A semi rolled down a highway road in the distance.
“We’re still very far behind them,” The Gray Man said, shaking his head.
“Why do you say that?”
“Because this prayer was from last night. She’s referenced the moon and the stars. She was thanking Our Father for the light they were giving her…” He paused, tilting his head back and then forwards in deep concentration. “She was contemplating a way to escape and asking for his help, but more than that—”
The Gray Man stopped as a look of love and sorrow, mixed twins, wrestled in his face.
“What? Tell me, Gray. What?”
He put his hands on his hips and nodded softly, his hat tipping a bit over his forehead. “She was praying, above all, for Janie and Seth.”
Kyle felt his emotions beginning to overwhelm him. Tamara. His girl. She’d always been his girl, but then she’d become the mother of his children, and in so doing, the math that made her so special a woman only multiplied. How had he been so blind? So stupid? To risk her. To risk it all for nothing, really? “My God. Gray. What have I done?”
The Gray Man turned to Kyle and put a hand on his shoulder as the air around them grew warm and the video began to play again, a click and a whir as they lifted off the ground.
“Many are the men who make grave mistakes and carry them to their graves, Kyle. But it is a rare man who faces them head on and seeks redemption. Do not lose heart.”
Tears were filling Kyle’s eyes. “Why?
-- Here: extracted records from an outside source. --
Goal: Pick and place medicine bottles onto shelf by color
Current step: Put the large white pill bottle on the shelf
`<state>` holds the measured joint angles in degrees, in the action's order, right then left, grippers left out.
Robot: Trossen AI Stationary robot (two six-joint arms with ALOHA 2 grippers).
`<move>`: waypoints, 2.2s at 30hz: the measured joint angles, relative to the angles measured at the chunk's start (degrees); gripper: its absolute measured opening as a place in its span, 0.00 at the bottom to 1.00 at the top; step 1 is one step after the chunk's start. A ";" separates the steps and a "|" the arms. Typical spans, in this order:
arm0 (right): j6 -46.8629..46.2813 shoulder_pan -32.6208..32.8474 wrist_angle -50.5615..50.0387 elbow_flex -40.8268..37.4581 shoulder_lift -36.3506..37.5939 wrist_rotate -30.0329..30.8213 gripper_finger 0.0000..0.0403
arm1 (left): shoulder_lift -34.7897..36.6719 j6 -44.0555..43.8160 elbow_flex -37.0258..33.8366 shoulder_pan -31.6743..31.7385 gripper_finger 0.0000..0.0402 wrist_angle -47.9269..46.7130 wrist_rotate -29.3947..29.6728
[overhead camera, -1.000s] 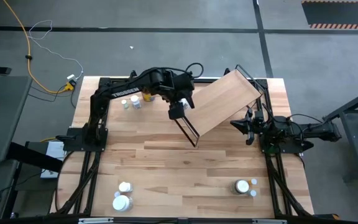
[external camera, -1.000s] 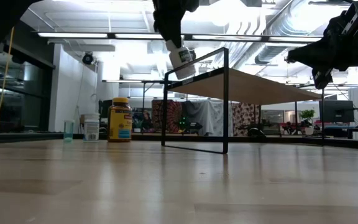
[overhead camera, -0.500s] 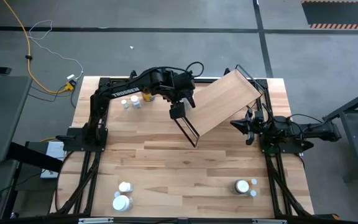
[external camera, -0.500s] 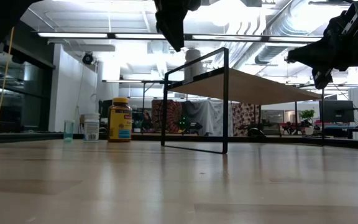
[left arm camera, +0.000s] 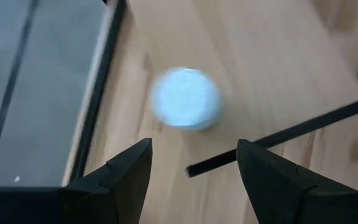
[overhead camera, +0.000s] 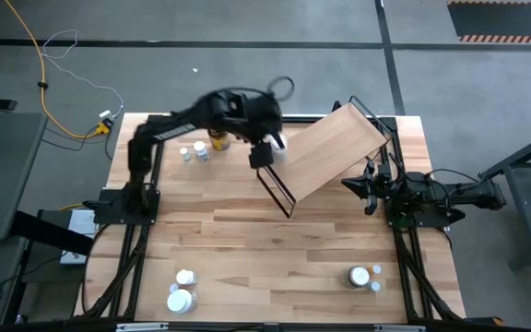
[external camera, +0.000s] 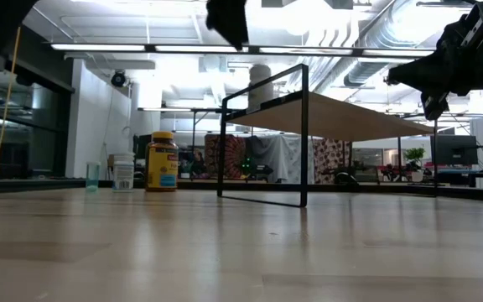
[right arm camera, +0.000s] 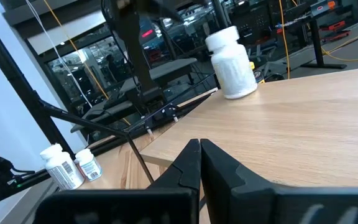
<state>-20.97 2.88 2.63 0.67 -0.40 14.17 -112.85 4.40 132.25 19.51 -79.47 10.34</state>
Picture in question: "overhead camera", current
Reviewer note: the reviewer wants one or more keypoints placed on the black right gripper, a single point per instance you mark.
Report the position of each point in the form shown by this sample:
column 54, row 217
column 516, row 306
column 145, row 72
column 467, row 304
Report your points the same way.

Why shouldn’t I?”
The Gray Man looked at him solemnly.
“Because she was also praying for you, Kyle.”
THEY SAT TOGETHER in the tall grass, the smell of dirt filling their nostrils, as Napoleon deflected Efren’s questions about where he’d been and instead got the boy talking about himself. About the simplest, most beautiful things in life: schoolwork, his little league team, the newest Goldfish crackers (Flavor Blasted Extreme!) and the dark-haired girl that he liked in his class. Napoleon hadn’t been gone that long since the Fasano case first came across his desk, but it felt like centuries.